Failure need not be fatal. It can be turned on itself. Winthrop Hazlewood’s story teaches that. But when the failure is of the heart, when arteries are clogged and stop the flow of love, then there is nothing but death. Ellen Hill’s tragic life story teaches that.
Patricia Highsmith’s own life – professional and personal – veered wildly back and forth between failure and success. Curiously, success seemed more of a challenge for her, perhaps because it could so readily be divorced from the human spirit. After all, even the celluloid life of “Strangers on a Train” was of little moment if she could not be in the arms of a woman she loved. Is this not the lesson (or a variation of it) of “The Price of Salt”?

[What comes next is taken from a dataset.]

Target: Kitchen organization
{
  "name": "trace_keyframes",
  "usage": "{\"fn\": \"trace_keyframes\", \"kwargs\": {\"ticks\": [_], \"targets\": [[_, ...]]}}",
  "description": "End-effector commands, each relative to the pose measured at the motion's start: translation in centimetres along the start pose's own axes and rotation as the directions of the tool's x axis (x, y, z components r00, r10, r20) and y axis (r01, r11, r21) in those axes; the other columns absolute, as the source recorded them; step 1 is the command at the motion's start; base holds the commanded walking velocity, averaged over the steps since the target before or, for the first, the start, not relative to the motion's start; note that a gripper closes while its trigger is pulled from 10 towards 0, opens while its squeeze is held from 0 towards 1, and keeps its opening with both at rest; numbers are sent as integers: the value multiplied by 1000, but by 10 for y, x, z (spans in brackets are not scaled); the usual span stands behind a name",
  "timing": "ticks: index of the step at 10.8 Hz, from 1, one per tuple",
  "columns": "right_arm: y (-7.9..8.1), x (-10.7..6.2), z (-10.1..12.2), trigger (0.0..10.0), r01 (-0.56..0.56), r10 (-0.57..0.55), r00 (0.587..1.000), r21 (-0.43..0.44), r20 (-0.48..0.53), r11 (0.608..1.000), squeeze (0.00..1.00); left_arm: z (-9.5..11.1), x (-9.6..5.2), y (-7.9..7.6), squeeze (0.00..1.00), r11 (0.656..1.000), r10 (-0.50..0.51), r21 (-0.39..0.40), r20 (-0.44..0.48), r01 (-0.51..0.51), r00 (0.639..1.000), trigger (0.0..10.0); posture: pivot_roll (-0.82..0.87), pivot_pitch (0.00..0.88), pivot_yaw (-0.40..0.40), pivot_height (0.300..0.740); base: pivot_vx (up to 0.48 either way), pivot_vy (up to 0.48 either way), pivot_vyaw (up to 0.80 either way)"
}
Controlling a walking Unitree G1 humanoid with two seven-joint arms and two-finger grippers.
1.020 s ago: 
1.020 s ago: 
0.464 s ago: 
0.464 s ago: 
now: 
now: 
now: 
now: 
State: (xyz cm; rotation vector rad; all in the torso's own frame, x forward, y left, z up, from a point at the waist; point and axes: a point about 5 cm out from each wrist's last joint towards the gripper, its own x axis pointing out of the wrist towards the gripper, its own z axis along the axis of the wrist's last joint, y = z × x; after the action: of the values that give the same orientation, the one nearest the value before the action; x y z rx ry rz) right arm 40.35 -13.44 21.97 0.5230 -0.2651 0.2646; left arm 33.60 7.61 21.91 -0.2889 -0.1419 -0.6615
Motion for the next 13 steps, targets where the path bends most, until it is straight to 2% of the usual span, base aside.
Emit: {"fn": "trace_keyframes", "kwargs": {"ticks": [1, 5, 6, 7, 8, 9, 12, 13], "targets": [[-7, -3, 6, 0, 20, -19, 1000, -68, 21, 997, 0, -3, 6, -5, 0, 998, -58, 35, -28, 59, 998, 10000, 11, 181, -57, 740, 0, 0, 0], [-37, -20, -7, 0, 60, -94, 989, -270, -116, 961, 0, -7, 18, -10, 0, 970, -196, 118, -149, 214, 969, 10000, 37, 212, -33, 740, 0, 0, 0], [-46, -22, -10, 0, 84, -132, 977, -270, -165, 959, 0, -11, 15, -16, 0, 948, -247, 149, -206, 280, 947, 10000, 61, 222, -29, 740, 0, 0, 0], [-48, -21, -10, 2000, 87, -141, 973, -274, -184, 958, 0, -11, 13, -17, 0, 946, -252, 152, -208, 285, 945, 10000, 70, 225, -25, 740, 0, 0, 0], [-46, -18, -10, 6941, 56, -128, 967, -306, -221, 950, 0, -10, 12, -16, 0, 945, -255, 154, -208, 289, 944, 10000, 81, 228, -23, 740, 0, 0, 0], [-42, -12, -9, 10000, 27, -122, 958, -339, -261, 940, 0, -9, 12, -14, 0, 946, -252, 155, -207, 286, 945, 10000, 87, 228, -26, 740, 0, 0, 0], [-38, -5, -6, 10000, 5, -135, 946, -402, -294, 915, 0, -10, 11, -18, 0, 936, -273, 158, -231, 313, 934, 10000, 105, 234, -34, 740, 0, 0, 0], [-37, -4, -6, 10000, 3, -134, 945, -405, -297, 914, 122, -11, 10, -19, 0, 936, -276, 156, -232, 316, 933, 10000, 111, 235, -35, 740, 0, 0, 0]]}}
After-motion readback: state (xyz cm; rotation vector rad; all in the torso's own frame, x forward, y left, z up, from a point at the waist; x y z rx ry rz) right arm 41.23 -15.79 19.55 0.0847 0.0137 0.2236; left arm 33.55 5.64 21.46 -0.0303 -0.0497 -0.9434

At the end of “Born Failure,” Winnie was near penniless. At that failed moment he was nonetheless comforted by a warm blanket of friends, at which time Rose turned to her husband. With a kind of compassion that only a woman could share, she said: “I think today is the happiest day of my life, Winnie.” Head held high, she stood by her man. Hearts had opened. Love had triumphed. End of story? Not quite, for there is always another story, another failure and what to do with it.
Patricia Highsmith’s love is an acquired taste. It is bitter sweet. Maybe that helps to explain why this rebel literary philosopher remains such a mystery . . . as in mystery writer. The real mystery – as her stories, novels, and diaries make all too clear – is that she has yet to take a seat at the canonical table with the likes of Fedor Dostoevsky. Dare I ask?: Is he not a man (a trace) after her own heart?